Remember that despicable and elitist piece by PandoDaily's Sarah Lacy about how the BART strike was crippling the nascent tech boom on Mid-Market? Well, it's inspired a much better informed retort from Kevin Roose on NYMag.com.
In the wake of the BART strike, he delves again into the age-old topic of how, or if, Silicon Valley workers could ever be organized under unions. Given that it's one of the most powerful growth sectors in the country and yet has managed to avoid any whiff of unionization despite often placing any number of unreasonable demands on its workers, it's a fair question. But is the success of the tech industry due to the fact that everyone works ridiculous hours in exchange for somewhat higher pay and free snacks? Or is it mostly because we don't actually manufacture anything here, and that's all done in countries where workers have even fewer rights and protections than here?
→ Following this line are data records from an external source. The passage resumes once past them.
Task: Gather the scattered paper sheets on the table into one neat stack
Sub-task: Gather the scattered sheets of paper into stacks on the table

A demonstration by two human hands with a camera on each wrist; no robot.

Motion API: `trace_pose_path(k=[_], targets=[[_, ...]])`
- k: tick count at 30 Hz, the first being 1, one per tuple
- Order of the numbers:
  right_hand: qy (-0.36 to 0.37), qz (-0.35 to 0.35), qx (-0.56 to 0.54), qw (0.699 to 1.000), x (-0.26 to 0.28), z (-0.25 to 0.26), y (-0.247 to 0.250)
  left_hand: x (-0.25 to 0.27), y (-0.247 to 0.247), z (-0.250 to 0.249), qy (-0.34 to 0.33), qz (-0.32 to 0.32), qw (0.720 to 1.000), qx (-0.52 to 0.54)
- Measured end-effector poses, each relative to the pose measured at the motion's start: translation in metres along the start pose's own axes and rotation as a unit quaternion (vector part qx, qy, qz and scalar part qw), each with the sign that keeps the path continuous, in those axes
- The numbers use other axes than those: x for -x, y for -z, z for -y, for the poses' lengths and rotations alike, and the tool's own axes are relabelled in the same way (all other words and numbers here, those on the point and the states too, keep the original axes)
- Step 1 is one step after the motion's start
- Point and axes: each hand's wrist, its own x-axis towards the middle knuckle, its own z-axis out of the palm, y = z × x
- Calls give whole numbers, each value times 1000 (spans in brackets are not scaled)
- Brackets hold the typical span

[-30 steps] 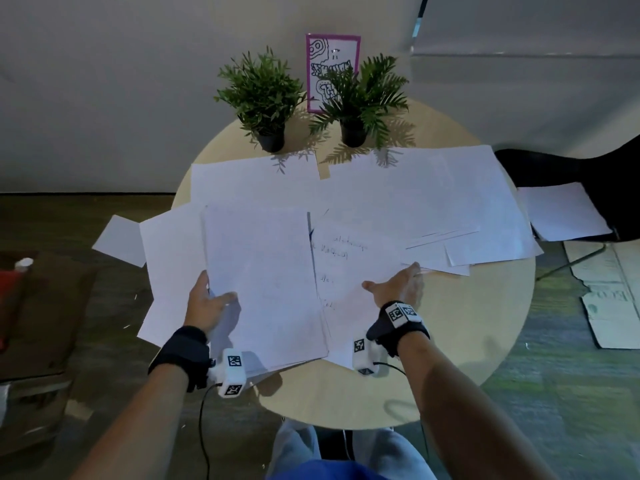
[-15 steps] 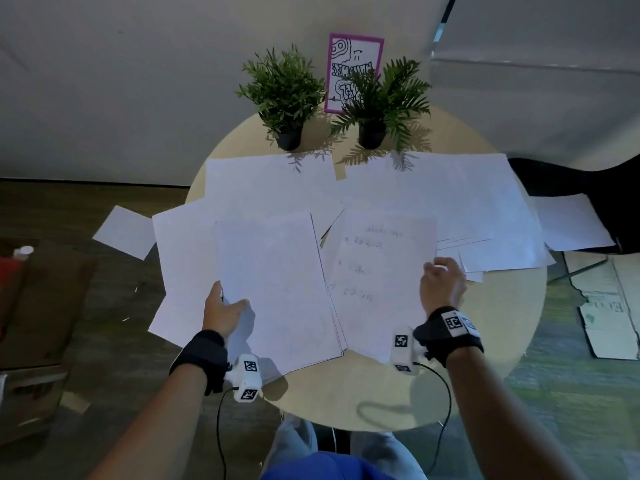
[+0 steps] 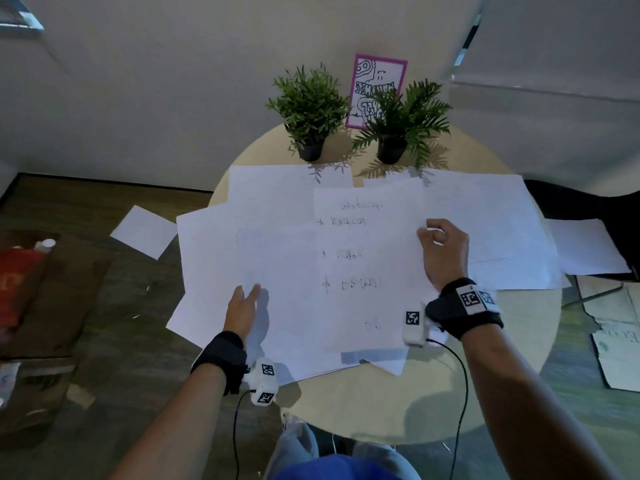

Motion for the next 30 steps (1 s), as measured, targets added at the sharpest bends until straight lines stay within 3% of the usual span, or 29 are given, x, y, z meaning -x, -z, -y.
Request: trace_pose_path(k=[6,12,15,21,26,30], targets=[[-45,69,81,993,36,-32,-86,6,6,-1,50,32,995,76],[-58,109,184,975,66,-50,-135,6,4,3,-3,39,999,35],[-59,115,201,971,72,-56,-148,7,-1,4,-22,2,1000,-18],[-6,122,229,966,81,-58,-158,2,0,8,-71,-15,990,-123],[-33,26,253,966,72,-65,-126,-5,1,15,-72,-16,989,-131],[-151,-75,315,934,68,-76,-76,-15,3,21,-63,-14,985,-159]])
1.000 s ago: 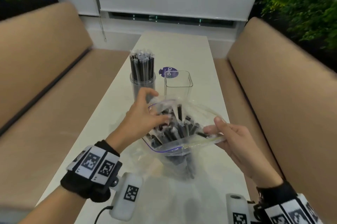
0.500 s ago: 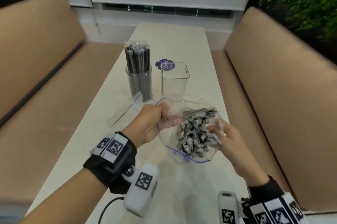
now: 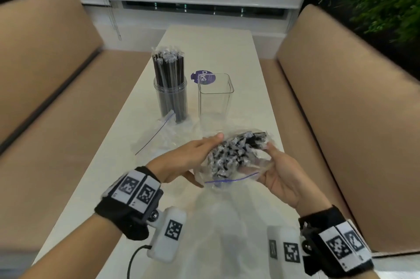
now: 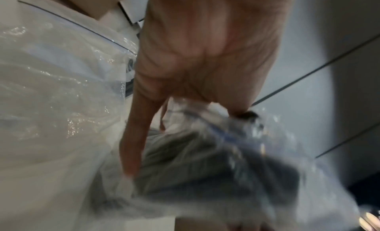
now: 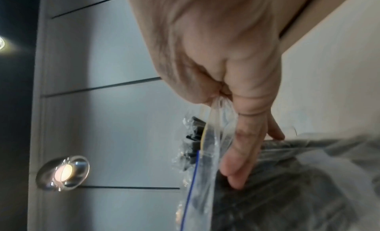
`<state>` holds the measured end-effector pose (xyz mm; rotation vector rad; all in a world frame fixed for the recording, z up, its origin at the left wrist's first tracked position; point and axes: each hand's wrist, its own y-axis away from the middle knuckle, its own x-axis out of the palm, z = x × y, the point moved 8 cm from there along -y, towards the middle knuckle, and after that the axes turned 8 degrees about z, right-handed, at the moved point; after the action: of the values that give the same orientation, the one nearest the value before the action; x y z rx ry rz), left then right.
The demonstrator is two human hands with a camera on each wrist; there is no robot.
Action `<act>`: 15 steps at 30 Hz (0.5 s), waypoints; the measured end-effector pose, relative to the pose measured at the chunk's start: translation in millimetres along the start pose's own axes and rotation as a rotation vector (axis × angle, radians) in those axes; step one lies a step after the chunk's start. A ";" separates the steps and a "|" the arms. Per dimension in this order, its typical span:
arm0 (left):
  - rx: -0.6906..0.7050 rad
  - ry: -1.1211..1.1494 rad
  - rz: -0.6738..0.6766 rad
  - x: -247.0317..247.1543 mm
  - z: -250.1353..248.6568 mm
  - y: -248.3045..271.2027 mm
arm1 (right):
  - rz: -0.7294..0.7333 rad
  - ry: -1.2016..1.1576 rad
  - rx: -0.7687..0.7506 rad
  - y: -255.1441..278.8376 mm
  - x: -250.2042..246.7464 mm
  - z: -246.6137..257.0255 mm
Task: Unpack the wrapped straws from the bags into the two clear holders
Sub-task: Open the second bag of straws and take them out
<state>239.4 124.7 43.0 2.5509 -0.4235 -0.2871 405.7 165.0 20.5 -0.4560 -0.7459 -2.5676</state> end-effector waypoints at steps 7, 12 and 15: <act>0.094 0.455 -0.092 -10.2 9.7 -15.7 | 0.251 0.250 0.076 15.1 29.0 -7.8; 0.154 0.762 -0.181 -16.1 7.9 -22.6 | 0.223 0.053 -0.131 13.6 31.3 11.1; 0.172 0.846 -0.197 -14.5 9.4 -27.6 | 0.200 0.128 -0.222 9.8 29.3 20.0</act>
<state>229.9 147.7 22.0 2.5896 0.1348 0.7712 389.1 159.9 53.0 -0.4068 -0.3527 -2.4715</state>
Roose points to Lacy's comments, as well as a recent comment made by UserVoice CEO Richard White, both quoted in an article on Marketplace, as being particularly classist, and unsympathetic to the idea of preserving working-class, unionized jobs. White suggests, for instance, re: the BART strike, "Get ‘em back to work, pay them whatever they want, and then figure out how to automate their jobs so this doesn't happen again."
But did anyone ever think of starting a union of programmers, way back when? Roose discusses the history of union rumblings in Silicon Valley, including a 1982 effort by Atari workers to unionize, and Apple's leaked 2011 memo to managers of one of their off-site operations about "union awareness." (Also there have been ongoing efforts to unionize the 64,000+ workers at Apple's retail stores.) But by and large, all such efforts have been quashed in large part because Silicon Valley's workforce is all white collar, and mostly well cared for and generously compensated. And while the anti-union sentiments among CEOs and tech elites is not unique to that industry, these liberal-leaning Bay Area residents should probably understand some more history about what unions have done for American labor law before they run their mouths.
Portions of the tech community are not only observing the destruction of unions as a long-term sociopolitical trend, but actively cheering it on as an example of an intellectual "maker" class beating out working-class "takers." The old Silicon Valley anti-unionism came from narrow corporate self-interest; the new seems more broadly ideological.
Programmers and back-end engineers, unite!!